What I’m talking about with alignment of parts so that they can be imported has more to do with complex assemblies. If you transform a Part Design body, and then build your thing in multiple bodies, they will be meshed in the local origin of the body’s 0,0 coordinate plane. I do this kind of thing a lot. I use a Part Design sketches/bodies/parts workflow almost exclusively.
So with inserts like I was mentioning before, think like the Prusa prints for the LCD surround where they are printing the letters in recess voids.
Second, a completely different technique. Think about how you can print a part and setup a void and pause I. The middle of printing too insert a bearing or but, then continue the print, thus embedding the object into the print.

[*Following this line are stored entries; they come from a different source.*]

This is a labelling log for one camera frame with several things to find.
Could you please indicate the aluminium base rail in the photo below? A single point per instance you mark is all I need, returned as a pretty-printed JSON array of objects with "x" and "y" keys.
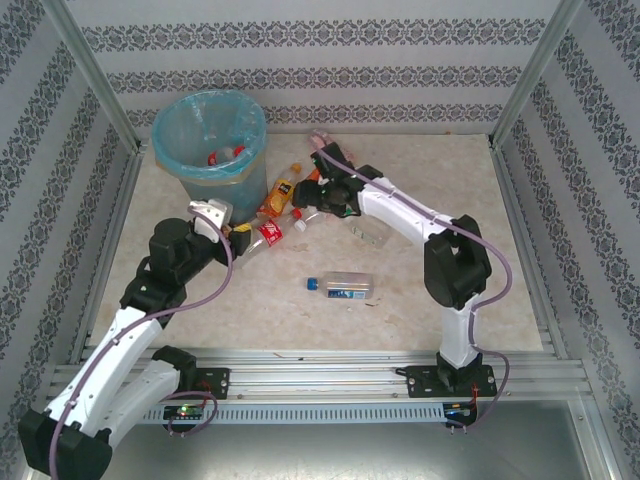
[{"x": 320, "y": 380}]

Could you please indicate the blue plastic bin liner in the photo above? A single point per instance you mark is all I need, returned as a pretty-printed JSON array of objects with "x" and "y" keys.
[{"x": 185, "y": 125}]

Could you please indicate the small circuit board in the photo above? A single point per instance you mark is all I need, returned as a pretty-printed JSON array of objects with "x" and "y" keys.
[
  {"x": 457, "y": 410},
  {"x": 185, "y": 411}
]

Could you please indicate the orange label plastic bottle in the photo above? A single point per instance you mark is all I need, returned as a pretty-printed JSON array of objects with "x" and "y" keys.
[{"x": 313, "y": 174}]

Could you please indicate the clear bottle red cap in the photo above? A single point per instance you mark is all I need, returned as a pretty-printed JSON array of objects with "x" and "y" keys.
[{"x": 212, "y": 159}]

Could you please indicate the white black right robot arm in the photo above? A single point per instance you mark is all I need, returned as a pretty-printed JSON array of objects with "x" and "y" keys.
[{"x": 400, "y": 207}]

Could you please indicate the small brown scrap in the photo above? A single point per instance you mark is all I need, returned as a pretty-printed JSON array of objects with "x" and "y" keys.
[{"x": 372, "y": 303}]

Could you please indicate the pink label plastic bottle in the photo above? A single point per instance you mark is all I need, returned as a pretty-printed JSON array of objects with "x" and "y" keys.
[{"x": 320, "y": 137}]

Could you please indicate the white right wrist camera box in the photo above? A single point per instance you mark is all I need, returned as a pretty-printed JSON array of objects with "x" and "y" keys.
[{"x": 317, "y": 161}]

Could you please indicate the yellow label bottle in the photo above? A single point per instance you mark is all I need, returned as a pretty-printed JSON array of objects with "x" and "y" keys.
[{"x": 280, "y": 197}]

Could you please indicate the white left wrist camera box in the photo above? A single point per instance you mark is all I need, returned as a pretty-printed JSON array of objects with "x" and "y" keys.
[{"x": 210, "y": 212}]

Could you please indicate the aluminium frame post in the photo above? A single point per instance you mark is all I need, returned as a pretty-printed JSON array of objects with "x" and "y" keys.
[
  {"x": 95, "y": 70},
  {"x": 537, "y": 70}
]

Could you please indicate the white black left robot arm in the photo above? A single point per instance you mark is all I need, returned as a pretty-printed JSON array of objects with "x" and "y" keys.
[{"x": 120, "y": 345}]

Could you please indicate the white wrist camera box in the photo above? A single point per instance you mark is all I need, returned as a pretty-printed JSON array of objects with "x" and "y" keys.
[
  {"x": 317, "y": 161},
  {"x": 210, "y": 212}
]

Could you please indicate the grey metal mesh bin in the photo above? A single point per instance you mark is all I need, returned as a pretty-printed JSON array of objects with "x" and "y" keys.
[{"x": 230, "y": 200}]

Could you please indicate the grey metal panel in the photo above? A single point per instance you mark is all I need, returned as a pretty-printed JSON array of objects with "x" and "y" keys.
[{"x": 320, "y": 455}]

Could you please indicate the small red label cola bottle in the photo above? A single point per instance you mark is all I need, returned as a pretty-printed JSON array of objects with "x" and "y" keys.
[{"x": 270, "y": 233}]

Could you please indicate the blue cap water bottle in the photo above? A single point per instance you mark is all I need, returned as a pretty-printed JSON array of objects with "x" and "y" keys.
[{"x": 345, "y": 286}]

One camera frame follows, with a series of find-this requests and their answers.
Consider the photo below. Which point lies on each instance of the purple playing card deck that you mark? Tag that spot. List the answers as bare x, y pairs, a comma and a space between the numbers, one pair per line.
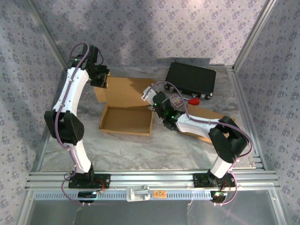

Third, let’s combine these two concepts. You print the recessed lettering and a small void behind it and then add a pause to the print. Now you take another print that is only the positive lettering and small backing material. You insert this print as you would with a nut or bearing into the paused print and continue the print. You could print the insert at the same time on the same build plate or print it separate in advance. This method also allows you to mix first layer bed textures, filament materials, or even patterns you design into the lettering to be inserted. Like you can print on glass and have gloss smooth lettering inserted into a print on a course bed texture. Or, look up CNC Kitchen’s guide on printing nearly optically clear PETG by fine tuning the settings. Then you can create lettering that can be lit from behind.
If you have trouble first layer crispness, print the lettering face up and use ironing to get a flatter crisper edge.

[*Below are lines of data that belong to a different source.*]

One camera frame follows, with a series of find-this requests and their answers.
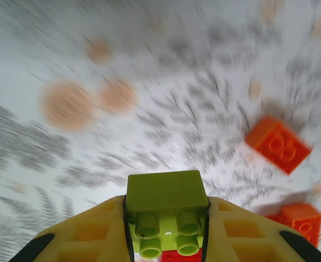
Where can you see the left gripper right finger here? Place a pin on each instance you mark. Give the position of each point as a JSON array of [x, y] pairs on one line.
[[253, 240]]

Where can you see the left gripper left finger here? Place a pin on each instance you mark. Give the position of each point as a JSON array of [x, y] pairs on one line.
[[76, 240]]

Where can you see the green small lego brick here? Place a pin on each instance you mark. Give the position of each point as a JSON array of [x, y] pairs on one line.
[[166, 193]]

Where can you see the red two-by-four lego brick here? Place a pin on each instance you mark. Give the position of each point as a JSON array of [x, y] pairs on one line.
[[182, 256]]

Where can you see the orange two-by-two lego brick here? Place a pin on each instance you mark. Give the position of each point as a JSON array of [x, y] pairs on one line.
[[278, 142]]

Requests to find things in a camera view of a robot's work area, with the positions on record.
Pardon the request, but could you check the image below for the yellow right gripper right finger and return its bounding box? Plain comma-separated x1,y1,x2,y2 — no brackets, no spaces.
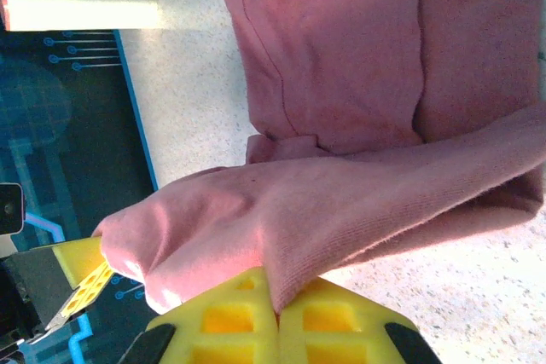
278,277,443,364

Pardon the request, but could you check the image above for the dark circuit-print mat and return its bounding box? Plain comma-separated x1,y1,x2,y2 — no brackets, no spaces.
0,29,160,364

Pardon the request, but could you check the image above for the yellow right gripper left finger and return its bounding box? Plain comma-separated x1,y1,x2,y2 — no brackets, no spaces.
119,267,282,364

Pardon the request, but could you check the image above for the pink t-shirt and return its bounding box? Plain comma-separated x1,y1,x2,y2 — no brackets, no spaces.
91,0,546,316

Someone else mentioned a 0.2mm nozzle. They are not as slow as one might imagine. If you’ve never tried it, get one. I have a 0.25 and really like it. I use 0.6mm most of the time, but the 0.25mm is not just for cosmetic details. It will really push your understanding of wall thickness and infill strength. With Prusament PC blend, a 0.2mm nozzle is a lot of fun for designing small and putting materials only where they are needed. If you learn to use the Lattice 2 workbench for creating patterns, things get even more fun as you can skip infill all together and start creating more intentional structures in patterns quickly without bogging down FreeCAD. It is fun to transition into design-thinking in terms of single wall shells and connections. That in one step away from an intuitive grasp of flextures and compliant mechanisms. Like my present little Bluetooth enclosure design uses the flex of curved walls and the thickness of material to press a little dome button on the center of a PCB inside. I didn’t make any cutouts or separate parts to actuate. It is just the flex of the design. I spent today getting it ready to print with a 0.25mm nozzle and clear PETG too. Anyways, GL and happy printing.

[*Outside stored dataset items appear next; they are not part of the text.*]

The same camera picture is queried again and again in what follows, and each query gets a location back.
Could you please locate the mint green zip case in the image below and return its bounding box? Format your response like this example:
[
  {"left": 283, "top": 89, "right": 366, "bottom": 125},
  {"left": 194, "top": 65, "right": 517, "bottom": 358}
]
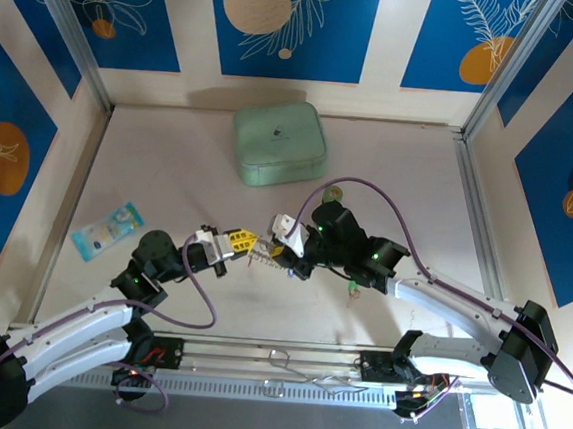
[{"left": 226, "top": 95, "right": 333, "bottom": 195}]

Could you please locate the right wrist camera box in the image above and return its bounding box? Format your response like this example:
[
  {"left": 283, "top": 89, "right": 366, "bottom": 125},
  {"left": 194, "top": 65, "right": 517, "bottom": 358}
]
[{"left": 268, "top": 212, "right": 313, "bottom": 259}]

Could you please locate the slotted grey cable duct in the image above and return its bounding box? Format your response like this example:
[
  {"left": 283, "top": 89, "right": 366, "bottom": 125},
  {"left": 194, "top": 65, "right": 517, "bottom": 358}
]
[{"left": 30, "top": 355, "right": 403, "bottom": 415}]

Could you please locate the bent metal wire hook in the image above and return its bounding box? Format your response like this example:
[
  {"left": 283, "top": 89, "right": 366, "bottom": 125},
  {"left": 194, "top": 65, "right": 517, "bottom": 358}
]
[{"left": 263, "top": 347, "right": 374, "bottom": 397}]

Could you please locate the aluminium corner post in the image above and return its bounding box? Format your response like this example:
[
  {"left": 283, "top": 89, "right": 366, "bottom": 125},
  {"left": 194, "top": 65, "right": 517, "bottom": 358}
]
[
  {"left": 461, "top": 0, "right": 562, "bottom": 148},
  {"left": 10, "top": 0, "right": 125, "bottom": 113}
]

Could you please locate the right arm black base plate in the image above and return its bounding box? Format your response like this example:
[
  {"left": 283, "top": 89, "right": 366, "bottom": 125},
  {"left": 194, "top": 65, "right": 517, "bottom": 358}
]
[{"left": 357, "top": 349, "right": 406, "bottom": 386}]

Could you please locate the clear plastic bag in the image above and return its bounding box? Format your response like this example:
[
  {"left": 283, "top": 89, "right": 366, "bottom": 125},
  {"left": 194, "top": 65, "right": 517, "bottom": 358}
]
[{"left": 456, "top": 389, "right": 527, "bottom": 429}]

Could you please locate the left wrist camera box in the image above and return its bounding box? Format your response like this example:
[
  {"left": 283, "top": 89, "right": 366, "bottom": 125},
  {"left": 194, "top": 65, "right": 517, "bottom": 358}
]
[{"left": 191, "top": 225, "right": 237, "bottom": 267}]

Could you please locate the aluminium side rail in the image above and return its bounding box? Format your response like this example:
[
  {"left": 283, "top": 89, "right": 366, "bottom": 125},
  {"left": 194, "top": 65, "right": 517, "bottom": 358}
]
[
  {"left": 28, "top": 100, "right": 115, "bottom": 330},
  {"left": 437, "top": 131, "right": 523, "bottom": 308}
]

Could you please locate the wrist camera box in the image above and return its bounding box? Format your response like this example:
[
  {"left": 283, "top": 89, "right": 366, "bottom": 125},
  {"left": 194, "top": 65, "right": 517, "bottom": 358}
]
[
  {"left": 268, "top": 212, "right": 313, "bottom": 259},
  {"left": 191, "top": 225, "right": 237, "bottom": 267}
]

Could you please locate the small metal wire clip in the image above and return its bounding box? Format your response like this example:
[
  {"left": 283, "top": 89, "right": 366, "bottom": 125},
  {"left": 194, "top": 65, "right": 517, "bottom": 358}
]
[{"left": 260, "top": 378, "right": 287, "bottom": 399}]

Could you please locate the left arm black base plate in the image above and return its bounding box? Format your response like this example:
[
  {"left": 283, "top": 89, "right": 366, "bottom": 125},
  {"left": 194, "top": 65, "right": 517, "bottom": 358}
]
[{"left": 127, "top": 331, "right": 186, "bottom": 373}]

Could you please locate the light blue wipes packet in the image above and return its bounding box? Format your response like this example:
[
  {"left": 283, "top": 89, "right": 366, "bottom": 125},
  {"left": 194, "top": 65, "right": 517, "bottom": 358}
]
[{"left": 69, "top": 196, "right": 147, "bottom": 267}]

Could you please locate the aluminium frame rail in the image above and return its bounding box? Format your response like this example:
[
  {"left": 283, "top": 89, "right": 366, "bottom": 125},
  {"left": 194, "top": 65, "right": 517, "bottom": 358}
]
[{"left": 0, "top": 316, "right": 548, "bottom": 405}]

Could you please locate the green cylindrical can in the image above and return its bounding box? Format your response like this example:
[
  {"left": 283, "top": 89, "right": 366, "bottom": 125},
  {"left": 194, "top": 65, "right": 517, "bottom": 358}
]
[{"left": 320, "top": 183, "right": 345, "bottom": 203}]

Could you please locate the black controller board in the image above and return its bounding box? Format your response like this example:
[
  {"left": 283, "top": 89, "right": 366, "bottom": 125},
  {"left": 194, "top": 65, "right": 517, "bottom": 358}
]
[
  {"left": 392, "top": 369, "right": 452, "bottom": 424},
  {"left": 110, "top": 363, "right": 157, "bottom": 395}
]

ExtremeDullard@lemmy.sdf.org 2 days ago
Yeah I’m aware of the resizable Draft clones. But in my case, it’s not helpful: in the case of the letter R for example, if I shrink it, the outside of the letter creates a gap but the inside of the letter invades the shell’s material. What’s needed here is moving surfaces inward - meaning outward vertical features move inward and inward vertical features move outward (and horizontal surfaces stay put) which is quite different from wholesale resizing.
I thought that’s what you meant. This is WAY too labor-intensive for my purpose: I print those tabs in batches of 256. I can’t imagine printing 256 tiny lettering inserts and manually placing them iin all 256 shells when the print pauses. That’s crazy!
Is this what Prusa does for their parts? They must be using slave labor or something. Then again, at the price their sell their wares, they can take a few minutes to manually insert parts into their prints…
Face up looks very nice, even without ironing. The issue is, the shells have very thin (one line width) walls, and those would need support. That means carefully removing 256 supports for each batch of tabs, trying not to break the walls. Crazy amount of work. Not to mention, the wall’s height needs to be quite precise, and supports usually screws up with vertical dimensions bad, at least for the kind of precision I need here.
The real issue is, this is the company’s printer. It’s used for printing jigs and things. I’m really trying to avoid changing how it’s usually setup because I don’t want my colleagues and I to change the nozzles several times a day. Also, my boss thinks the markings as I print them now are good enough - which is true enough - so I can’t justify the expense of a smaller nozzle.
In short, I try to make the best of what the printer offers without modifying anything significant.
j4k3@lemmy.world 2 days ago
Yeah, then 2 parts and a gap is best. If you are not using Mesh WB, do so and manually mesh stuff. The default export mesh resolution is quite course by comparison.